= Topaz (novel) =

Novel by Leon Uris

First Edition (McGraw-Hill, 1967)

Topaz is a Cold War suspense novel by Leon Uris, published in 1967 by McGraw-Hill. The novel spent one week atop The New York Times Best Seller List (on the list dated October 15, 1967), and was Uris's first New York Times number-one bestseller since Exodus in 1959. During its 52-week run on the list, Topaz set two records in two weeks; those for largest positional jump to number-one (9–1) and largest positional fall from number-one (1–5).

==Overview==
On the eve of the Cuban Missile Crisis, American and French intelligence agents are plunged into a maze of Cold War intrigue. In Paris, 1962, French intelligence chief André Devereaux and NATO intelligence chief Michael Nordstrom have uncovered Soviet plans to ship nuclear arms to Cuba. But when Devereaux reports his findings and nobody acts—and he is targeted in an assassination attempt—he soon realizes he is tangled up in a plot far greater than he realized. The two agents, along with a small band of Cuban exiles and Soviet defectors, chase leads around the globe in a quest to save NATO, themselves, and perhaps the world itself.

==Film adaptation==

In 1969, Universal Pictures released Alfred Hitchcock's Topaz, based on the novel.

==Basis in fact==
Uris said that events in Topaz are based to a limited degree on the Martel affair, which involved a Soviet defector, Anatoliy Golitsyn, who indicated there were deep KGB penetrations within the French establishment. This was taking place during the Cuban Missile Crisis, and the actions of one French agent in gathering information in Cuba became swept up in the events. The agent, Philippe Thyraud de Vosjoli, became friends with Uris. Then United States President John F. Kennedy felt obligated, based on both politics and national security, to order an investigation into the matter.

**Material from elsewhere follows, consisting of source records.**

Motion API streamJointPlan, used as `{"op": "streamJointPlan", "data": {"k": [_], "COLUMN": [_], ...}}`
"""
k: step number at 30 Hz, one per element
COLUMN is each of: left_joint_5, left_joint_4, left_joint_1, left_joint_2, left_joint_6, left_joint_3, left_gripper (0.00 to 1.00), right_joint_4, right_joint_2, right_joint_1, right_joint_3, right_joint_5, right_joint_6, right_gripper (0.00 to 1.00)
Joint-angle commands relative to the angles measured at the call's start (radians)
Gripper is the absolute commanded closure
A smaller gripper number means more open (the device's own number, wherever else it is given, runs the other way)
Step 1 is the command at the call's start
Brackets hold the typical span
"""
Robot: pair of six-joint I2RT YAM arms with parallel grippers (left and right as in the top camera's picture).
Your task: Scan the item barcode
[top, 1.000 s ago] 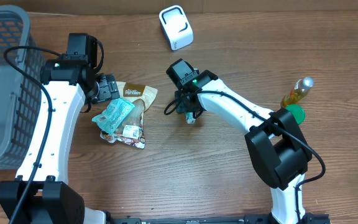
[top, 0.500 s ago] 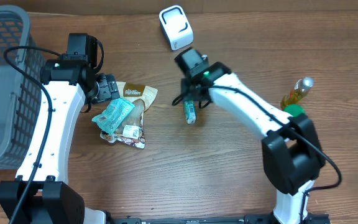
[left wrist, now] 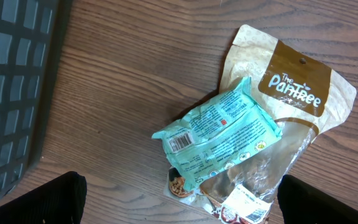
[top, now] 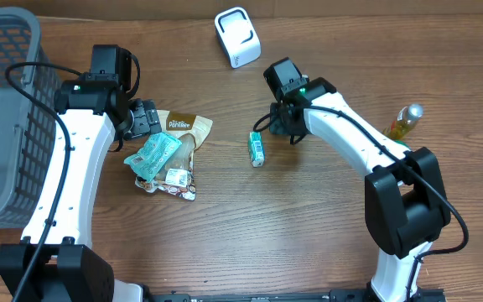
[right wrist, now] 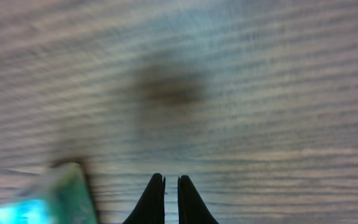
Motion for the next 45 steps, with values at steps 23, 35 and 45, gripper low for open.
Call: {"op": "streamJointPlan", "data": {"k": [23,35,45], "left_joint_5": [-0.002,-0.002,-0.002], "left_joint_4": [0.000,0.000,0.000], "left_joint_1": [-0.003,-0.003,-0.003], "left_joint_2": [0.003,0.003,0.003], "left_joint_6": [-0.010,-0.010,-0.010], "left_joint_3": [0.009,0.009,0.009], "left_gripper": [0.00,0.01,0.00], "right_joint_4": [0.098,0.106,0.161], "right_joint_2": [0.007,0.007,0.007], "right_joint_1": [0.008,0.010,0.031], "right_joint_3": [-0.106,-0.106,-0.110], "right_joint_5": [-0.490,-0.517,-0.514], "right_joint_6": [-0.133,-0.133,-0.136], "right_gripper": [0.96,0.96,0.55]}}
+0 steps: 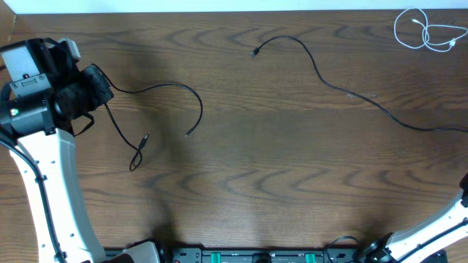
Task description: Untangle cables
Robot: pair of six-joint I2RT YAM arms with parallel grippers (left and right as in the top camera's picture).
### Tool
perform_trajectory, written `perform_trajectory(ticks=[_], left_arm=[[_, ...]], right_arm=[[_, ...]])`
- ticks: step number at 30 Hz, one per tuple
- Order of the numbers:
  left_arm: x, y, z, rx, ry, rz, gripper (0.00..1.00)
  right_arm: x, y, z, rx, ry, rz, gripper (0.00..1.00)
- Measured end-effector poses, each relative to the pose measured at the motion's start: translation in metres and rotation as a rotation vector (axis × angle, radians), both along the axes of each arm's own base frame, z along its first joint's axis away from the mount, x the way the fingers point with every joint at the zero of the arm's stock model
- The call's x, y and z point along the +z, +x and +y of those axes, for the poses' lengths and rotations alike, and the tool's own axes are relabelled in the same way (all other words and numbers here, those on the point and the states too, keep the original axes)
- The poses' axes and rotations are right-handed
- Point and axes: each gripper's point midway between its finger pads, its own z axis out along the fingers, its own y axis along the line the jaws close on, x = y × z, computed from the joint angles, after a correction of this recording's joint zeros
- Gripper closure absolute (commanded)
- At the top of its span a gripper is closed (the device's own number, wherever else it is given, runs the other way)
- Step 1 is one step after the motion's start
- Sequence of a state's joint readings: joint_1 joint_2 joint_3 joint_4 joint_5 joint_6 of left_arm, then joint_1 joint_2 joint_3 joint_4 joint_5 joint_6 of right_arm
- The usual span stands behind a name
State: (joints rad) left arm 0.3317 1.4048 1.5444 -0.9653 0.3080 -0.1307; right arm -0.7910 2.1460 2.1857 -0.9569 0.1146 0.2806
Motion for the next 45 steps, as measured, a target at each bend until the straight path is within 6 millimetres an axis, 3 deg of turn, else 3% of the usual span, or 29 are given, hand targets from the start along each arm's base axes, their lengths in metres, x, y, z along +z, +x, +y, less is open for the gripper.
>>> perform_trajectory(ticks=[5,11,13,17,23,25,26,29,35,37,40,45], left_arm=[[0.0,0.0,0.0,0.0,0.0,0.0,0.93],[0.0,0.0,0.0,0.0,0.0,-0.001,0.93],[0.0,0.0,0.0,0.0,0.0,-0.001,0.93],[0.0,0.0,0.0,0.0,0.0,0.0,0.93],[0.0,0.0,0.0,0.0,0.0,-0.001,0.93],[0.0,0.0,0.0,0.0,0.0,-0.001,0.93],[0.0,0.0,0.0,0.0,0.0,-0.001,0.93],[0.0,0.0,0.0,0.0,0.0,0.0,0.93],[0.0,0.0,0.0,0.0,0.0,-0.001,0.93],[0.0,0.0,0.0,0.0,0.0,0.0,0.93],[0.0,0.0,0.0,0.0,-0.001,0.0,0.93],[0.0,0.0,0.0,0.0,-0.001,0.0,0.93]], right_arm=[[-0.003,0.016,0.017,0.091,0.045,-0.028,0.01],[-0.014,0.043,0.072,0.278,0.124,0.014,0.01],[-0.017,0.06,0.105,0.396,0.152,0.028,0.01],[-0.024,0.089,0.195,0.678,0.221,0.079,0.01],[-0.028,0.121,0.341,1.067,0.228,0.141,0.01],[-0.03,0.128,0.375,1.154,0.208,0.141,0.01],[-0.034,0.132,0.402,1.217,0.192,0.141,0.01],[-0.049,0.139,0.437,1.283,0.157,0.148,0.01],[-0.09,0.14,0.488,1.374,0.118,0.167,0.06],[-0.105,0.144,0.502,1.391,0.069,0.159,0.12],[-0.123,0.146,0.507,1.391,0.027,0.162,0.19],[-0.155,0.14,0.496,1.362,0.005,0.188,0.24]])
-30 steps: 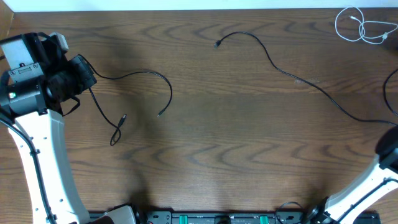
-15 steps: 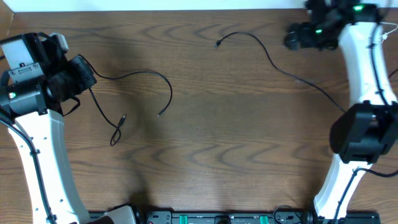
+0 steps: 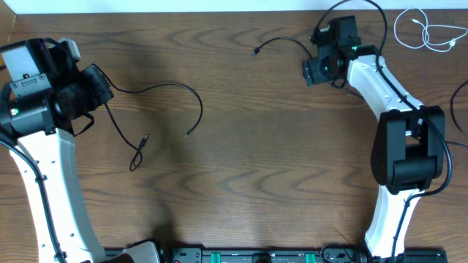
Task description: Untangle cables
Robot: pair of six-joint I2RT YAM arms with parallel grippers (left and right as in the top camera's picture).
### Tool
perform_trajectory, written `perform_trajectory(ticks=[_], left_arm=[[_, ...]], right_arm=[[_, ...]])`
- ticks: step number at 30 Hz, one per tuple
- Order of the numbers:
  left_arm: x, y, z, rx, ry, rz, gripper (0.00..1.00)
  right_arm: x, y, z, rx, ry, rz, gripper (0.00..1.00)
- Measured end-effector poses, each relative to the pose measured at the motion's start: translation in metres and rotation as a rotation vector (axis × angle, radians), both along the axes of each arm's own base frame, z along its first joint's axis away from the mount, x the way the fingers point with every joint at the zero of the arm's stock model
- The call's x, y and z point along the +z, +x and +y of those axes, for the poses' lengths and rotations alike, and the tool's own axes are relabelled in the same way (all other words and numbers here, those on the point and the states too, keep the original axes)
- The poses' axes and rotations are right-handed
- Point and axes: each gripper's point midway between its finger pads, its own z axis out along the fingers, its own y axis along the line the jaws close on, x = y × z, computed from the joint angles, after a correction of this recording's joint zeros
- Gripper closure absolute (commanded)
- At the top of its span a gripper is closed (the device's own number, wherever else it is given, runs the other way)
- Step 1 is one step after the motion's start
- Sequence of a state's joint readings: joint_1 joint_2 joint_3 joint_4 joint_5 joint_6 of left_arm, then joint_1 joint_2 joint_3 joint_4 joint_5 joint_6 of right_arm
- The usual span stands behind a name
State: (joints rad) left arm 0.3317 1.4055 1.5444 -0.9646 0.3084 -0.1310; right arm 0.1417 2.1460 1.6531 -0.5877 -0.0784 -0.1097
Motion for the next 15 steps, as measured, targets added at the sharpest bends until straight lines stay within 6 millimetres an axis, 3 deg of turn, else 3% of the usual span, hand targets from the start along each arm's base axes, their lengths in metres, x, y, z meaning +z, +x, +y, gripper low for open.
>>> perform_trajectory(ticks=[7,11,15], left_arm=[[0.0,0.0,0.0,0.0,0.0,0.0,0.93],[-0.001,-0.001,0.0,0.0,-0.001,0.005,0.92],[-0.001,-0.001,0.0,0.0,-0.002,0.007,0.92]], right_arm=[[-0.025,-0.013,-0.035,-0.066,-0.019,0.056,0.29],[-0.044,-0.033,-0.04,-0.073,-0.029,0.127,0.33],[-0.054,-0.046,-0.042,-0.07,-0.044,0.157,0.44]])
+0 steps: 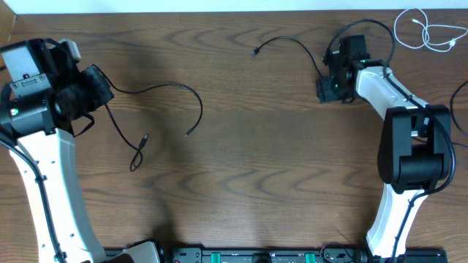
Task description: Untangle cables
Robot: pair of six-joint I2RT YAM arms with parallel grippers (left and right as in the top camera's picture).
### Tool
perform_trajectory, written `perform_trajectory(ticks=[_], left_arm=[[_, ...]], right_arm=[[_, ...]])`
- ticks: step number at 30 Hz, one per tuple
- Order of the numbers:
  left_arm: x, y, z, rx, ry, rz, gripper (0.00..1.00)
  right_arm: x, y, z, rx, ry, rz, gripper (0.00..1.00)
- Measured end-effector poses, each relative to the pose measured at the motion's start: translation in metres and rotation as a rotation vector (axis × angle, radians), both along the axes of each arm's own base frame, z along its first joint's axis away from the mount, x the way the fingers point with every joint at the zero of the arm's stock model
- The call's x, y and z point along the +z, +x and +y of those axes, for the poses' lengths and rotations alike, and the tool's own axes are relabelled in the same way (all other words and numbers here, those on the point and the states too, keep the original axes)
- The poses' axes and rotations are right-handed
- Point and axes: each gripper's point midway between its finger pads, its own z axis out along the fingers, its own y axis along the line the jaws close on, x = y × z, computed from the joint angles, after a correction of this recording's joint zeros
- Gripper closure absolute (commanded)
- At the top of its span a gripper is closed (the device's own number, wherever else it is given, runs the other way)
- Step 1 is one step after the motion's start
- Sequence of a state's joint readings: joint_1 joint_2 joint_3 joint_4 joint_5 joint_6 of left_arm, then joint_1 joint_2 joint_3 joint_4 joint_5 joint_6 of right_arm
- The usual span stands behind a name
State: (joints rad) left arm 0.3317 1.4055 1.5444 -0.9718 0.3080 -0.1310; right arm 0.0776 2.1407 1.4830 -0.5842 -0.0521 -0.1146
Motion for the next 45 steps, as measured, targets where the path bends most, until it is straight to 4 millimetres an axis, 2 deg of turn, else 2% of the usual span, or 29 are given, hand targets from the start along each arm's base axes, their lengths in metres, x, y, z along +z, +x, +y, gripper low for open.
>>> perform_trajectory(ticks=[2,3,7,8,12,16,19,21,24,26,28,29,30,33,38,45], left_arm=[[0.0,0.0,0.0,0.0,-0.001,0.001,0.93],[0.0,0.0,0.0,0.0,0.0,0.001,0.93],[0.0,0.0,0.0,0.0,-0.001,0.001,0.93],[0.0,0.0,0.0,0.0,0.0,0.001,0.93],[-0.001,-0.001,0.0,0.0,-0.002,0.006,0.93],[-0.001,-0.001,0.0,0.0,-0.003,0.008,0.93],[-0.001,-0.001,0.0,0.0,-0.003,0.008,0.92],[-0.001,-0.002,-0.001,0.0,-0.003,0.009,0.93],[-0.001,-0.002,-0.001,0.0,-0.004,0.009,0.93],[-0.002,-0.002,-0.001,0.0,-0.003,0.01,0.93],[-0.002,-0.002,-0.001,0.0,-0.003,0.01,0.93],[-0.002,-0.002,-0.001,0.0,-0.004,0.01,0.93],[-0.002,-0.002,-0.001,0.0,-0.003,0.01,0.93],[-0.002,-0.002,-0.001,0.0,-0.003,0.01,0.93],[-0.002,-0.002,-0.001,0.0,-0.004,0.011,0.93],[-0.002,-0.002,-0.001,0.0,-0.005,0.013,0.93]], right_arm=[[-0.001,-0.005,-0.001,0.001,-0.005,0.009,0.58],[-0.001,-0.009,-0.002,-0.001,-0.007,0.023,0.61],[-0.003,-0.029,-0.004,0.001,-0.015,0.089,0.84],[-0.003,-0.032,-0.004,-0.002,-0.016,0.101,0.84],[-0.002,-0.035,0.003,0.012,0.002,0.112,0.75],[0.001,-0.03,0.018,0.054,0.02,0.096,0.55],[0.005,-0.006,0.029,0.075,0.031,0.019,0.42],[0.015,0.027,0.031,0.081,0.028,-0.122,0.41],[0.036,0.062,0.029,0.086,0.001,-0.284,0.39],[0.048,0.08,0.028,0.111,-0.029,-0.37,0.4],[0.048,0.087,0.027,0.135,-0.048,-0.403,0.42],[0.046,0.089,0.027,0.142,-0.052,-0.406,0.44],[0.032,0.088,0.025,0.161,-0.062,-0.383,0.45],[0.007,0.083,0.026,0.194,-0.025,-0.338,0.48],[0.006,0.083,0.024,0.218,0.045,-0.337,0.51],[0.0,0.062,0.017,0.228,0.111,-0.227,0.77]])
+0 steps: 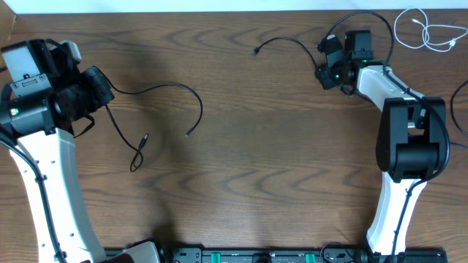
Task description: Untangle cables
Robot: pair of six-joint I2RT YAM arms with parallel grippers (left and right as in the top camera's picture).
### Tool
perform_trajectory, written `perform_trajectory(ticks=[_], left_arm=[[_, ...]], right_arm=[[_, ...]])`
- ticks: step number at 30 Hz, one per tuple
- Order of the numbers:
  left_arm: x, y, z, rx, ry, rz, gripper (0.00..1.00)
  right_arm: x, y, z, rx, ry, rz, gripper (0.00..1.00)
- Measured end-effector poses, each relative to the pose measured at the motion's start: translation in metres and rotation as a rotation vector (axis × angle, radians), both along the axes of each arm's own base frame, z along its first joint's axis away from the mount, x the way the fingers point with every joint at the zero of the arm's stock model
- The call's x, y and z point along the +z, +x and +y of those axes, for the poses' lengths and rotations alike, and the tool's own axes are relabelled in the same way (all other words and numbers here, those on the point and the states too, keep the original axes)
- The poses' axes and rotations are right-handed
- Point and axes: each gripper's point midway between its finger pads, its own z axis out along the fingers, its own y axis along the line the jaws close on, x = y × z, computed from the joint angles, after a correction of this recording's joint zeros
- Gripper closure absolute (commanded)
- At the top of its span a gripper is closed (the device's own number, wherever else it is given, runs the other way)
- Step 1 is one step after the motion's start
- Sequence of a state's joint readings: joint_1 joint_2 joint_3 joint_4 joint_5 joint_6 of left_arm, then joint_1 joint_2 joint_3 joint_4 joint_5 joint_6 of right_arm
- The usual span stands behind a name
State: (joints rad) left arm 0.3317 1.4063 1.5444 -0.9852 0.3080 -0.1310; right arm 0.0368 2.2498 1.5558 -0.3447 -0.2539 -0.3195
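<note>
A black cable lies at the left. Its two strands run out of my left gripper, which looks shut on it; one end and a plug rest on the table. A second black cable starts at a plug at top centre and arcs right into my right gripper, which is shut on it. Beyond the gripper this cable loops up over the right arm. The two black cables lie apart.
A coiled white cable lies in the far right corner of the wooden table. The right arm's base column stands at the right, the left arm along the left edge.
My right gripper has moved a little toward the far edge, still holding the second cable. The left arm and its cable have not changed.
At first the right arm was low at the bottom right corner and the second cable lay flat across the table to the right edge. Then my right gripper had hold of it at top centre-right, its slack looped over the arm; it has only shifted slightly there.
</note>
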Motion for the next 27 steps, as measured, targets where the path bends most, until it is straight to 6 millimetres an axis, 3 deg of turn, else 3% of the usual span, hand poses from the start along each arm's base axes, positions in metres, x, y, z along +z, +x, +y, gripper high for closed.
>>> perform_trajectory(ticks=[5,14,17,19,23,25,27], left_arm=[[0.0,0.0,0.0,0.0,0.0,0.0,0.93],[0.0,-0.001,0.0,0.0,-0.001,0.003,0.93],[-0.001,-0.001,0.0,0.0,-0.002,0.005,0.92],[-0.001,-0.001,0.0,0.0,-0.002,0.006,0.93],[-0.001,-0.001,0.0,0.0,-0.002,0.006,0.93],[-0.001,-0.001,0.0,0.0,-0.002,0.006,0.93],[-0.001,-0.001,0.0,0.0,-0.002,0.006,0.93]], right_arm=[[-0.001,-0.022,0.002,-0.011,0.03,0.104,0.99],[0.002,-0.039,0.005,-0.166,0.118,0.221,0.99],[0.013,-0.05,0.001,-0.225,0.124,0.254,0.99],[0.04,-0.052,-0.004,-0.261,0.133,0.227,0.99],[0.117,-0.053,-0.032,-0.361,0.149,0.096,0.99],[0.161,-0.062,-0.063,-0.444,0.144,0.02,0.99],[0.183,-0.072,-0.092,-0.524,0.131,-0.017,0.99]])
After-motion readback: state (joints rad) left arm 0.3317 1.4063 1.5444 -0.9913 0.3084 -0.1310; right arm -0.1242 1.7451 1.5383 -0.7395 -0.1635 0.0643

However, in 1968, French President Charles de Gaulle strongly denied that there was any basis in truth, saying the allegation that a Soviet spy had been a high-ranking official in France was "completely ridiculous and the highest absurdity."

In 1969, Thyraud de Vosjoli sued Uris for breach of contract, to get what he claimed were $450,000 in royalties, and the case went to trial in December 1971. On February 9, 1972, the court ruled Uris liable, and awarded the Plaintiff over $350,000 in damages. The total amount awarded was $352,350, for 1/2 of the royalties earned for Topaz, between the book and the film.